● **Directions for this task**:
Go through the data below and return each line where the string "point" occurs.

● **Input material**:

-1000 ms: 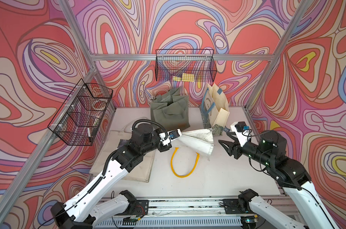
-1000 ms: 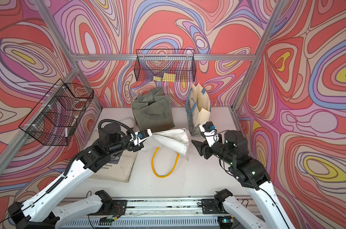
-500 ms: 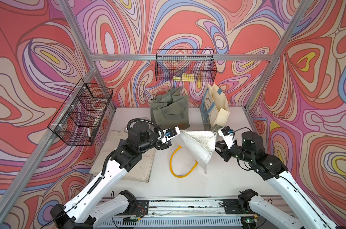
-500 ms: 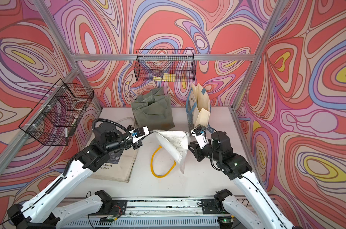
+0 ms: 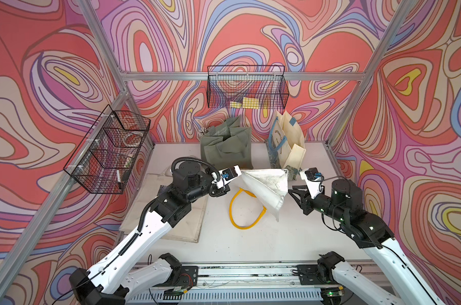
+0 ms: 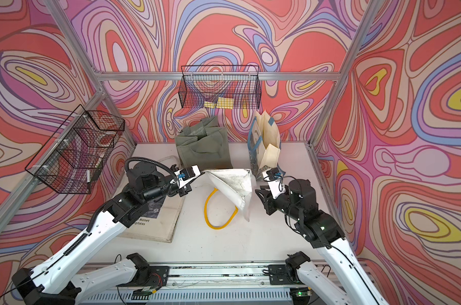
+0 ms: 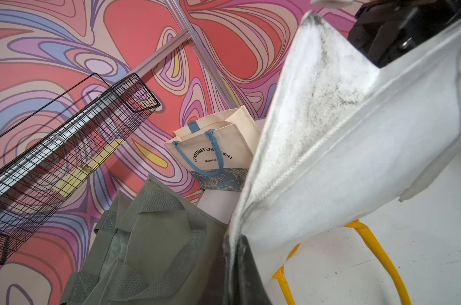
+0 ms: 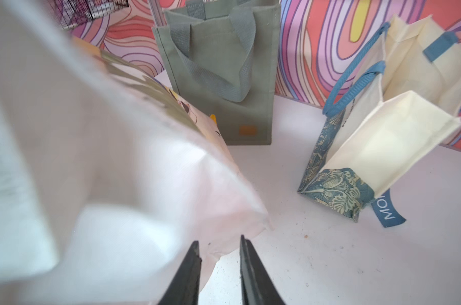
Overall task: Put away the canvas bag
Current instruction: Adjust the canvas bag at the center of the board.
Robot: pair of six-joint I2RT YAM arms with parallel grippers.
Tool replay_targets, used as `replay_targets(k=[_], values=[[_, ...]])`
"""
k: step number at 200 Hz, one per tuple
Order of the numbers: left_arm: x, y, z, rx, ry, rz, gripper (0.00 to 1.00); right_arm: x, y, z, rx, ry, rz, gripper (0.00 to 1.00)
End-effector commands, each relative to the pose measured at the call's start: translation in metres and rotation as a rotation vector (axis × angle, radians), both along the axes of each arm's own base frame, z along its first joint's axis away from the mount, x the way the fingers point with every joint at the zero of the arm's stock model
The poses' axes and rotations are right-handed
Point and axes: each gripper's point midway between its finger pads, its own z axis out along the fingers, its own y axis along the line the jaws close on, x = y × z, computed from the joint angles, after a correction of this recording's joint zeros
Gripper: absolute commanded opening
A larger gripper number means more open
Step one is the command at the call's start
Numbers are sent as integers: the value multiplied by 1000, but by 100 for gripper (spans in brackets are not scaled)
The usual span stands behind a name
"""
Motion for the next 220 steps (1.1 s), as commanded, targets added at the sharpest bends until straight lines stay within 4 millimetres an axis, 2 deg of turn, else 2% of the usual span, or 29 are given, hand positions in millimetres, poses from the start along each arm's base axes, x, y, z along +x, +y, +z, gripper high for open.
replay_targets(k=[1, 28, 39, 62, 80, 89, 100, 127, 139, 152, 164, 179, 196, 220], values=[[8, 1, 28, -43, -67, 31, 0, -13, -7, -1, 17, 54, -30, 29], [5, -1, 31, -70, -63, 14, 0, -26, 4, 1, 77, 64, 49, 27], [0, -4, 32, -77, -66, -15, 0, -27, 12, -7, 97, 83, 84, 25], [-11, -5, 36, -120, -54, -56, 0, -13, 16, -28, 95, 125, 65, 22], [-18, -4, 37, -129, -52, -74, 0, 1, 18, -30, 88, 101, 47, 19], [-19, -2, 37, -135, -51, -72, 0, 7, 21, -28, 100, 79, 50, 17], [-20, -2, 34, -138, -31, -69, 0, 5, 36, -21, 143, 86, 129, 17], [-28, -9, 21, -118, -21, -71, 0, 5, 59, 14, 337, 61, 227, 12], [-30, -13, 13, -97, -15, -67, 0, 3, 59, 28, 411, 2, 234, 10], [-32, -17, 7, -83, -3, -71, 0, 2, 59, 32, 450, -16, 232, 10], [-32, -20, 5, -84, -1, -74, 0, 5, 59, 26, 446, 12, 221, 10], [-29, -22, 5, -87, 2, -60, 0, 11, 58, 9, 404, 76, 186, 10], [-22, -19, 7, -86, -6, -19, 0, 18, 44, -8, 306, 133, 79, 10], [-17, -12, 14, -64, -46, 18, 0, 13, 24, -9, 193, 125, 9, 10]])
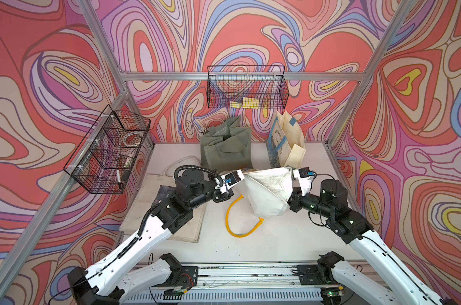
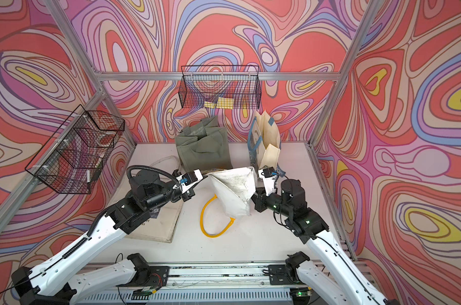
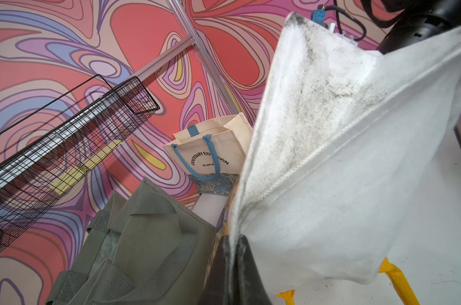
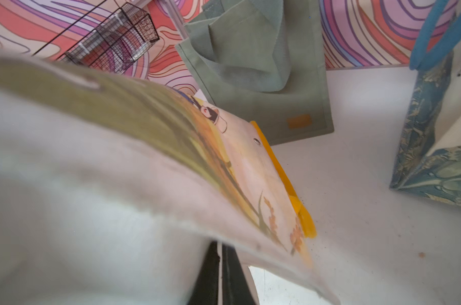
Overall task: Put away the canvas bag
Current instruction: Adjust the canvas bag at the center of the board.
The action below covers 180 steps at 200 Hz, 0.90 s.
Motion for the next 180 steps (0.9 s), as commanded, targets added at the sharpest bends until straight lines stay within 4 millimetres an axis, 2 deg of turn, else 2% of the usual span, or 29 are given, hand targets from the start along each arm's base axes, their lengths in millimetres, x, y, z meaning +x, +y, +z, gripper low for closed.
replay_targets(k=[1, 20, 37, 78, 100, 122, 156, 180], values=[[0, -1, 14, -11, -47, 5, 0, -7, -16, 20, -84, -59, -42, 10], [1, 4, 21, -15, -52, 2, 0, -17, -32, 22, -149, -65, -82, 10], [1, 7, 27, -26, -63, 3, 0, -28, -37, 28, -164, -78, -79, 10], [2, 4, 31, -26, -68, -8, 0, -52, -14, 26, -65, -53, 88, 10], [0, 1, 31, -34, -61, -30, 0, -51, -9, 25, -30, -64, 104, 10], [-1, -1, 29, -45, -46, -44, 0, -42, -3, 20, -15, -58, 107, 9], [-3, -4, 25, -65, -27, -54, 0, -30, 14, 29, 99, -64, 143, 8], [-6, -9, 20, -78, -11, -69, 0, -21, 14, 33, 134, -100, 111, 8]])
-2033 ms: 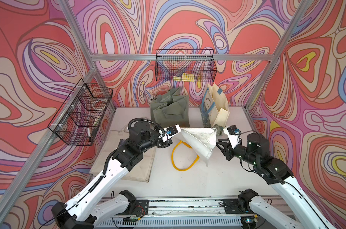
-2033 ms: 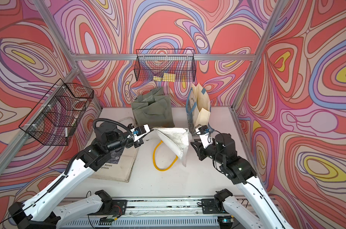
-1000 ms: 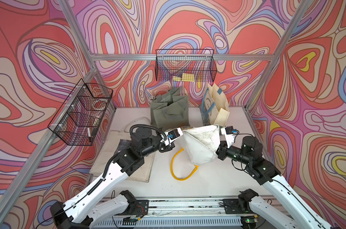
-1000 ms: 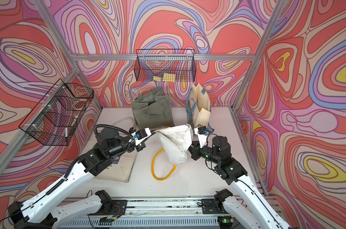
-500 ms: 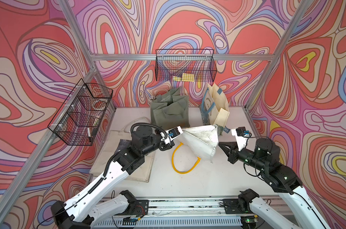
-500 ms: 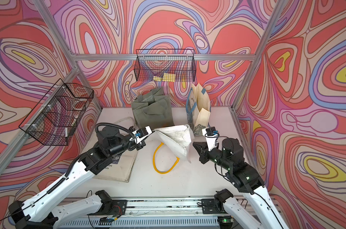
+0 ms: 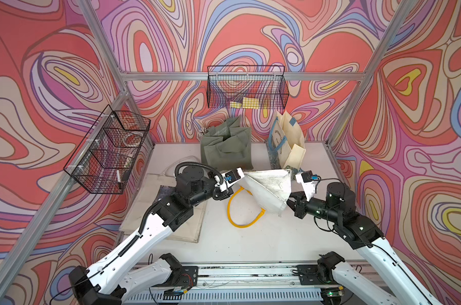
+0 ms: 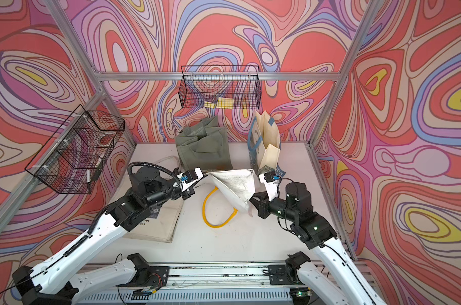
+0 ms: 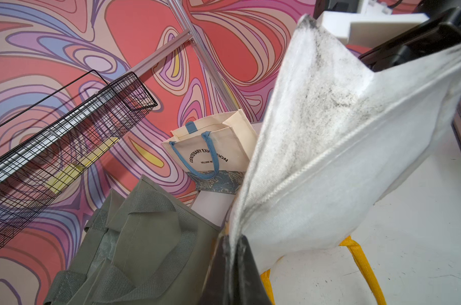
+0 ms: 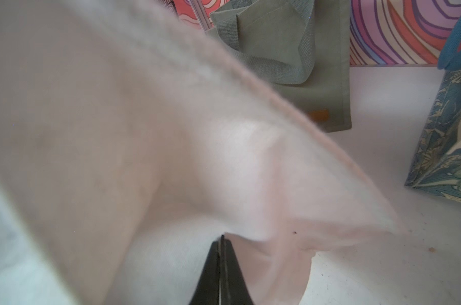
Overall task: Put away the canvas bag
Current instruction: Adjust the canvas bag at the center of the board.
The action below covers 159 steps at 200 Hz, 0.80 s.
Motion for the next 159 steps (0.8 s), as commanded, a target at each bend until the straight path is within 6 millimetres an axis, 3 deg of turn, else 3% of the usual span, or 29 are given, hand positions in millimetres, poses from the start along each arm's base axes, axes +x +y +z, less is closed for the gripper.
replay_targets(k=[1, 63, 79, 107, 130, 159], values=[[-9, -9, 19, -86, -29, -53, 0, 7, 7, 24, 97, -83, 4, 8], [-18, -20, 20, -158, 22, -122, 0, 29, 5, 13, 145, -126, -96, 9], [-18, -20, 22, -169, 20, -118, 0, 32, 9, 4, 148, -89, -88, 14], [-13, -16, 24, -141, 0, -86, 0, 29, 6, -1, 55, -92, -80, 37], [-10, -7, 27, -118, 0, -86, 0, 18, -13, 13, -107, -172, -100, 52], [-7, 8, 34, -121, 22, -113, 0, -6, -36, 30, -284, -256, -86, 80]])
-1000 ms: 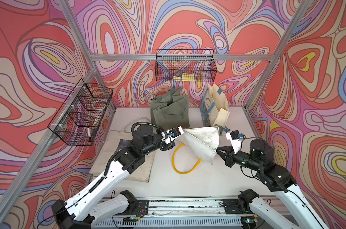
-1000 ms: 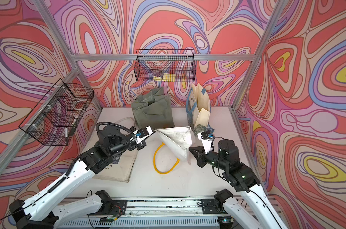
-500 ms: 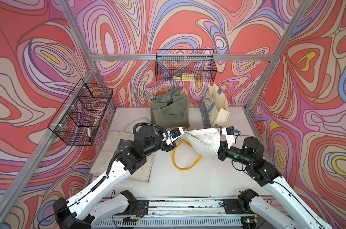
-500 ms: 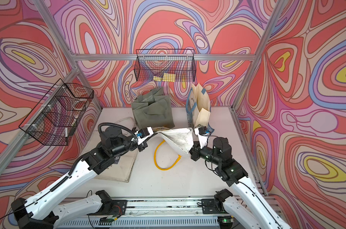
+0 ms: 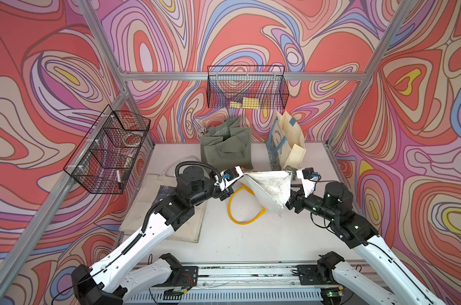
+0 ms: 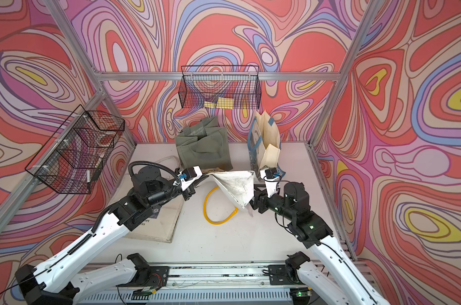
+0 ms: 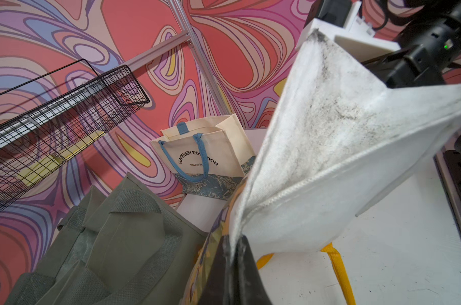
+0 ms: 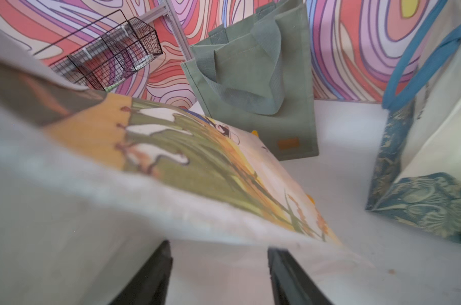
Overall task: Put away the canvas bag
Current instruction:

● **Worked solution**:
End-effector commands, each relative to the pose measured at the call's start: translation in metres and rotation as a rotation vector (axis × angle, radians), both along the axes of each arm's own base frame, z along its first joint's axis away from the mount, x the way the fingers point with every joint at the zero of the arm's stock model
Point and axes: each gripper's point midway between its finger pads, its own z axis out along the fingers, its own y axis along the line the jaws close on, x = y × z, computed from the joint angles, after a correction of this recording's joint zeros

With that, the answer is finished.